Clan Name: | Clan Strange |
Chiefs Motto: | Dexter Dulce Quod Utile - 'That Which Is Useful Is Sweet[1] |
Chiefs Name: | Major Timothy Strange of Balcaskie |
Image Arms: | Strange-of-balcaskie.jpg |
Chiefs Title: | Baron of Balcaskie |
Clan Strange,[2] also known as Clan Strang,[3] is a Lowland Scottish clan.
The surname Strange is more often found as Strang.[2] It is probably derived from the Norman or French word etrange, which means foreign.[2] The Strang rendering is believed to derive from the Scots dialect for the word strong.[2]
In around 1255 Home le Estraunge was in the service of the Scottish king.[2] In around 1340 Thomas de Strang held land around Aberdeen.[2] In about 1362 John Strang married Cecilia, sister of Richard Anstruther of that Ilk and as part of the marriage settlement, Strang received some of the lands of Balcaskie.[2]
William Strang of Balcaskie is mentioned in around 1466 in deeds.[2] In 1482 John Strang of Balcaskie received a charter of confirmation for the lands of Ewingston.[2]
John Strang of Balcaskie was killed at the Battle of Pinkie Cleugh in 1547.[2]
In 1615 John Strang of Balcaskie sold the estate and became a colonel in Cochrane's Scots Regiment.[2] Sir Robert Strange was descended from a younger son of the house of Balcaskie whose family had settled in Orkney at the time of the Scottish Reformation.[2] Strange was intended for a career in the law, but instead took ship on a man-of-war heading for the Mediterranean.[2] When he returned he took up the art of engraving.[2]
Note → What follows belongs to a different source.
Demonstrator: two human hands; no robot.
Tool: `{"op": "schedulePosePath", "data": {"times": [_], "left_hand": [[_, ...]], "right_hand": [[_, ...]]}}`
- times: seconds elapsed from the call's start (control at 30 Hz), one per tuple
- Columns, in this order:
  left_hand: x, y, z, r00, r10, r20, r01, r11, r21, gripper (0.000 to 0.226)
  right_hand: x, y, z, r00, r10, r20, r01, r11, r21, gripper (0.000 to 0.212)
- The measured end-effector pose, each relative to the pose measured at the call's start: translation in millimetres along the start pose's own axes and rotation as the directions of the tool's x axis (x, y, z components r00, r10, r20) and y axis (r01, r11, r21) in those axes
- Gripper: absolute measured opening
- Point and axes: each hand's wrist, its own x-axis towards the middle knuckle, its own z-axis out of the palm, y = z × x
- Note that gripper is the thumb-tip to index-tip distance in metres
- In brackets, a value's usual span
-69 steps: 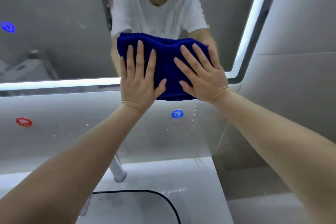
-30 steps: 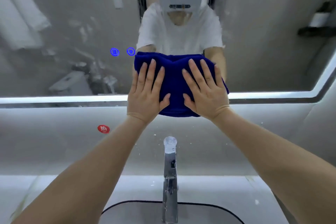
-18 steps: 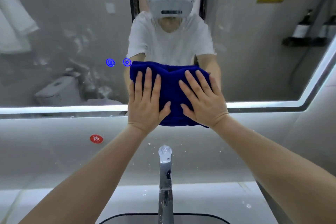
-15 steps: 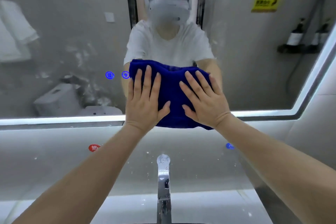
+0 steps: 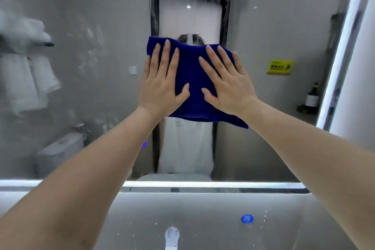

The same Sir Robert Strange was appointed to Charles Edward Stuart's Life Guard when Stuart's army entered Edinburgh in 1745.[2] Strange served in the Life Guard during the Jacobite rising of 1745 until after the defeat at the Battle of Culloden in 1746.[2] After which he managed to escape for several months remaining as a fugitive in the Scottish Highlands.[2] He later returned to Edinburgh in obscurity.[2] He moved to London in 1751 where he began to receive critical acclaim for engraving several important historical prints.[2] He left to tour Italy in 1760 and died in 1792, being considered the father of the art of engraving historical prints.[2]
In February 1995 Major Timothy Strange of Balcaskie, Baron of Balcaskie was confirmed by Lord Lyon as Chief of the Clan Strange.[4]
Balcaskie in Fife was seat of John Strang who died at the Battle of Pinkie Cleugh in 1547, the property then passed to the Moncreiffs in 1615, then to Sir William Bruce in 1665 and then to the Anstruthers in 1698. Much of Strang's original interior of the building survives but it has since been altered and extended.[3]